How is SCLH and SCLL calculated in I2C_TIMINGR?

  • April 4, 2023
  • 1 reply
  • 2339 views

I have read the document RM0433 and AN4235, but the calculation is still a puzzle.

For example, if my

I2C frequency = 1MHz,

I2C clock source frequency = 170MHz,

AF=on, DF=off,

rise time = 80ns,

fail time = 10ns,

how do you get the SCLH = 0x10 and SCLL = 0x31?

Why is low period 3 times as long as high period?
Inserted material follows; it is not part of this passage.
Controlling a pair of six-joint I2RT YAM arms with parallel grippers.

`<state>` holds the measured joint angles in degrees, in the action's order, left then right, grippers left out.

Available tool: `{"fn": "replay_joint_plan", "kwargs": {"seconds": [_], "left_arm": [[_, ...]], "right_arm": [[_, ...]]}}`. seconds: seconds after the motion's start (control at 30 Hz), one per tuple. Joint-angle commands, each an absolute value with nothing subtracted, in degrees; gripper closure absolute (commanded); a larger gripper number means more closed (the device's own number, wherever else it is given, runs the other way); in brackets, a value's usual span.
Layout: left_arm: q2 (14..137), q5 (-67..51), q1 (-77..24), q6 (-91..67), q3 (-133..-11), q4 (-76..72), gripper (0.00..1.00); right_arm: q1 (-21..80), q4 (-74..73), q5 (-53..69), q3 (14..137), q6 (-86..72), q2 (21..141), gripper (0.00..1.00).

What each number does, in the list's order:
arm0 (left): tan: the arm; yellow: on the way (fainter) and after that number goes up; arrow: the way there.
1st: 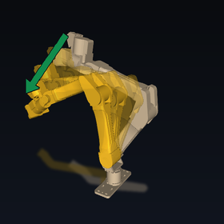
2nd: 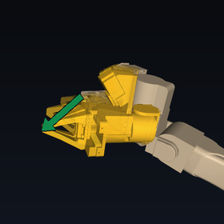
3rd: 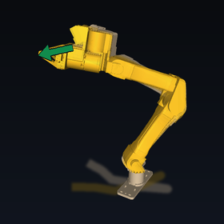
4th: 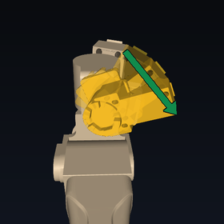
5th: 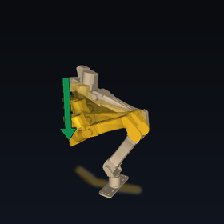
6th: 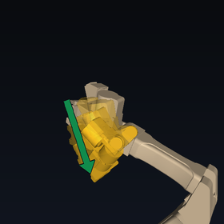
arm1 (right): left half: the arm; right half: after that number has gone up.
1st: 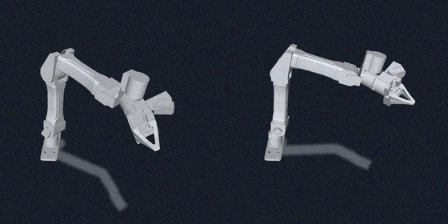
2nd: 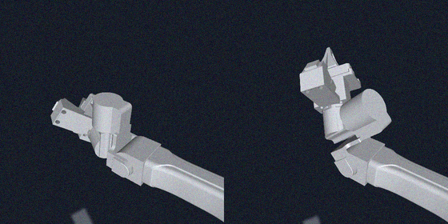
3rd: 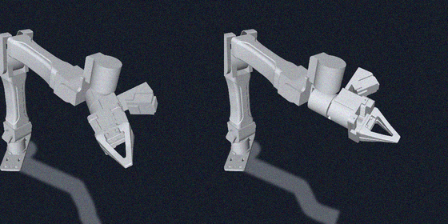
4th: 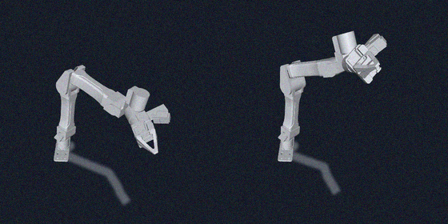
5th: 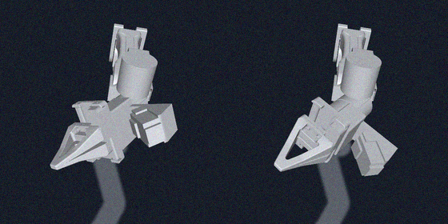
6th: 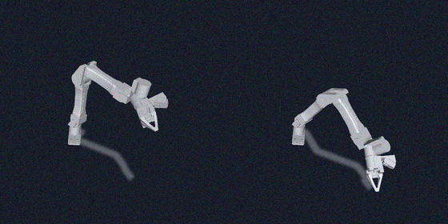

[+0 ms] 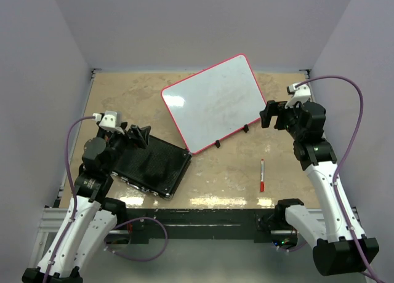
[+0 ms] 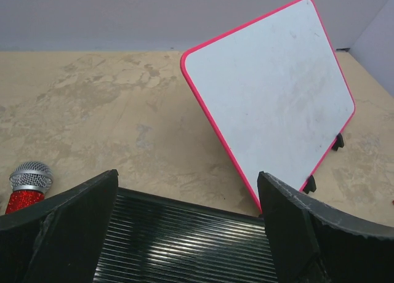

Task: Write a sentence on the whiteboard
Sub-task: Pick up the whiteboard marker from the center of the board.

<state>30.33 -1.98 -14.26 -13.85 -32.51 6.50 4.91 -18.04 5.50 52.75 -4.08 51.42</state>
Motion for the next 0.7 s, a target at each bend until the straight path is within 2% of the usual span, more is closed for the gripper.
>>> {"fn": "replay_joint_plan", "kwargs": {"seconds": [0.0,0.13,0.17,0.27,0.37,0.47,0.67], "left_arm": [[30.06,-4.83,-13.97,-13.01,-32.52,2.99,0.00],[31.38,-4.22,-14.06,-14.15,-33.22,4.04,0.00],[31.64,-4.31,-14.24,-14.06,-33.48,4.30,0.00],[31.55,-6.84,-14.50,-13.80,-33.05,3.69,0.00],[32.51,-11.48,-15.03,-13.71,-32.52,2.11,0.00],[35.14,-18.16,-15.82,-15.02,-33.83,2.37,0.00],[36.57,-21.97,-18.63,-19.41,-35.25,8.35,0.01]], "right_arm": [[4.83,-16.61,4.31,53.26,-4.31,51.06,0.01],[4.83,-19.24,13.15,52.56,4.11,49.84,0.01],[4.83,-20.38,24.76,52.30,11.18,49.66,0.01],[5.01,-28.02,40.21,52.64,23.70,50.53,0.01],[5.01,-33.39,39.12,54.14,27.40,53.08,0.01],[5.01,-39.18,32.53,56.33,32.93,57.82,0.01],[4.83,-45.96,23.13,60.20,38.74,63.09,0.01]]}}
I would like to use SCLH to increase the high clock period, as it is at the edge of the spec. It is not clear what parameter I shall change to increase SCLH.

Thanks.

    This topic has been closed for replies.
    Best answer by Sarra.S

    Hello @SHU.1​ and welcome to ST Community,

    As mentioned in the AN4235, SCLH and SCLL values depend on the rise and fall time

    • SCLH = (I2C clock source frequency / (2 * I2C frequency * (Rise time + Fall time))) - 1
    • SCLL = (I2C clock source frequency / (2 * I2C frequency * (Rise time + Fall time))) - 1

    with your values :

    • SCLH = (170 MHz / (2 * 1 MHz * (80 ns + 10 ns))) - 1 = 16 = 0x10
    • SCLL = (170 MHz / (2 * 1 MHz * (80 ns + 10 ns))) - 1 = 49 = 0x31

    >>Why is low period 3 times as long as high period?

    The duty cycle of the clock signal is SCLH / (SCLH + SCLL) = 16/(16+49) = 0.25

    which means the clock will be high for 25% of the time and low for 75% of the time

    Hope that helps!

    1 reply

    S
    Sarra.SAnswer
    ST Employee
    April 5, 2023

    Hello @SHU.1​ and welcome to ST Community,

    As mentioned in the AN4235, SCLH and SCLL values depend on the rise and fall time

    • SCLH = (I2C clock source frequency / (2 * I2C frequency * (Rise time + Fall time))) - 1
    • SCLL = (I2C clock source frequency / (2 * I2C frequency * (Rise time + Fall time))) - 1

    with your values :

    • SCLH = (170 MHz / (2 * 1 MHz * (80 ns + 10 ns))) - 1 = 16 = 0x10
    • SCLL = (170 MHz / (2 * 1 MHz * (80 ns + 10 ns))) - 1 = 49 = 0x31

    >>Why is low period 3 times as long as high period?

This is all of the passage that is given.